**** Extracted records ****
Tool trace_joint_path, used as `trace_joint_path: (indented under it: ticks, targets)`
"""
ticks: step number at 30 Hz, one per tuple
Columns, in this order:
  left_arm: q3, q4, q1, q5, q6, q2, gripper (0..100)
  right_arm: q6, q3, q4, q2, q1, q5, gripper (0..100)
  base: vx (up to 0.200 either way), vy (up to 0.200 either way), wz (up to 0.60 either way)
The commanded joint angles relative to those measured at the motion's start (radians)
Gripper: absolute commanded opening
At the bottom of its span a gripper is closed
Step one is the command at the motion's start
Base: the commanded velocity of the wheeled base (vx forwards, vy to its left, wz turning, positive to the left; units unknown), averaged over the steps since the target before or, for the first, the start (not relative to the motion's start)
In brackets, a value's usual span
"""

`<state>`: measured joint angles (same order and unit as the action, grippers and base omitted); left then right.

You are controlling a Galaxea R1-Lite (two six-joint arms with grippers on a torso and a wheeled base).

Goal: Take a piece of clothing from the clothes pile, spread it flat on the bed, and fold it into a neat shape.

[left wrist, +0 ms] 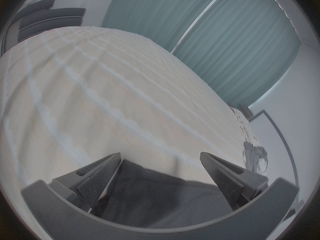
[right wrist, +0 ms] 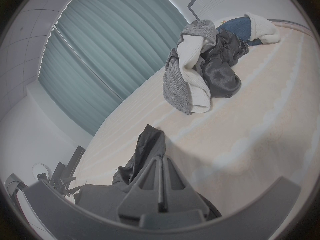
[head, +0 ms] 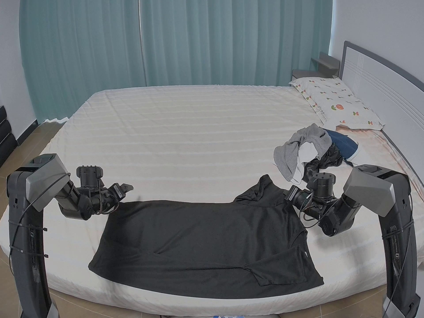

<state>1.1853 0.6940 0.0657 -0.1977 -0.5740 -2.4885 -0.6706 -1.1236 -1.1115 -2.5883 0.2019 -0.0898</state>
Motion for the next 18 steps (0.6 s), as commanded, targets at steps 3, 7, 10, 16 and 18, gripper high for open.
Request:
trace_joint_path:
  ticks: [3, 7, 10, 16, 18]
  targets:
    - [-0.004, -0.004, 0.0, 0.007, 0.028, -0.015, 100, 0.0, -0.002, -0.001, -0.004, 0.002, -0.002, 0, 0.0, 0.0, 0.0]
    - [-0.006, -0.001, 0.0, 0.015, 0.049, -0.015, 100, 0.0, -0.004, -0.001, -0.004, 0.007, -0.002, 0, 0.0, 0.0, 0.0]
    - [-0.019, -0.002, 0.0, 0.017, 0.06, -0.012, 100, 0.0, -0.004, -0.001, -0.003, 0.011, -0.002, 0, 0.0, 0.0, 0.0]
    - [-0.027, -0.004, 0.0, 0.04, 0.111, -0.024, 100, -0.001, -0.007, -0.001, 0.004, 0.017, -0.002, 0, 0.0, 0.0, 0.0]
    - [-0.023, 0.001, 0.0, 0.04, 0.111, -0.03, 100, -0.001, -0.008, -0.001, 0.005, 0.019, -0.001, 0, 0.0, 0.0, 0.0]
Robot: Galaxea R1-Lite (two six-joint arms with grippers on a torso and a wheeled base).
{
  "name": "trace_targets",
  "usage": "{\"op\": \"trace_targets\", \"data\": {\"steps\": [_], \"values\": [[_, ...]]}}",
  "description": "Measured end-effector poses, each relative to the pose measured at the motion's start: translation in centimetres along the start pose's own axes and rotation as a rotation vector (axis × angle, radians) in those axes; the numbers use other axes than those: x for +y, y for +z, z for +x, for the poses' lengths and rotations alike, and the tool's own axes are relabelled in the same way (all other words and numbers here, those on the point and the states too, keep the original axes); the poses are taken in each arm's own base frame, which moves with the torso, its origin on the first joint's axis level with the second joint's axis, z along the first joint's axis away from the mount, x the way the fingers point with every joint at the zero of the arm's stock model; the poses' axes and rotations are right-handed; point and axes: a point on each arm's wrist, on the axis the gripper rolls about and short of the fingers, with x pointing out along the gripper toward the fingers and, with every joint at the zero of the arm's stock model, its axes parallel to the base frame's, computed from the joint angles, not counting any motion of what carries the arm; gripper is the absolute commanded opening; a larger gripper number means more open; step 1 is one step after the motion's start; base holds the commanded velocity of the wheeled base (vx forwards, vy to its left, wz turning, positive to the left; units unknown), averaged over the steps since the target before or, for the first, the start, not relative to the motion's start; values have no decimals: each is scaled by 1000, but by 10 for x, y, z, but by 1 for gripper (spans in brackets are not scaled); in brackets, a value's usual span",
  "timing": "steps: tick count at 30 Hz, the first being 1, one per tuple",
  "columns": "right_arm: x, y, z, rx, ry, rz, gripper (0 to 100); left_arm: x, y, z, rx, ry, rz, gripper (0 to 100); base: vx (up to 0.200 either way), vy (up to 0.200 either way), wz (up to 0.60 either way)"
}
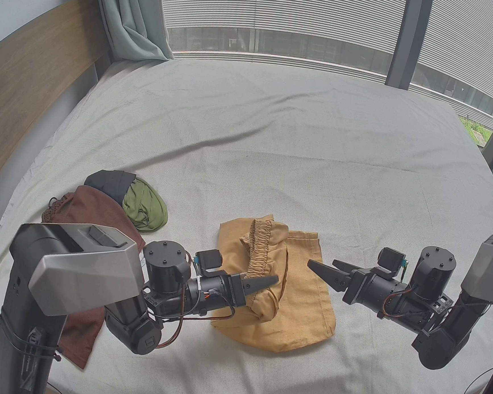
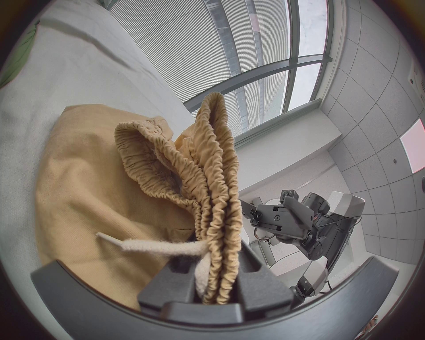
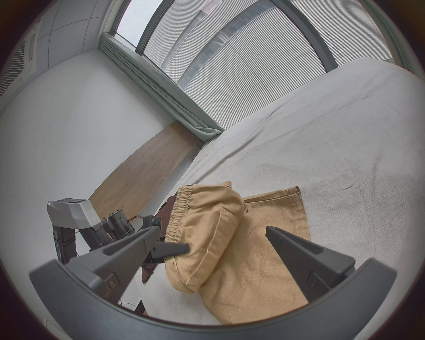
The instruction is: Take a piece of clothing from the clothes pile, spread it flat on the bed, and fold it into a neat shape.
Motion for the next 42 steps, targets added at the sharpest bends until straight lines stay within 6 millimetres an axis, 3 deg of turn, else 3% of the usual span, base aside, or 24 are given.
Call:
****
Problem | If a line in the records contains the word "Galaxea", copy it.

Reply to the task |
You are controlling a Galaxea R1-Lite (two six-joint arms with grippers on a torso and a wheeled base).
Robot: Galaxea R1-Lite (two six-joint arms with grippers on a torso and a wheeled base).

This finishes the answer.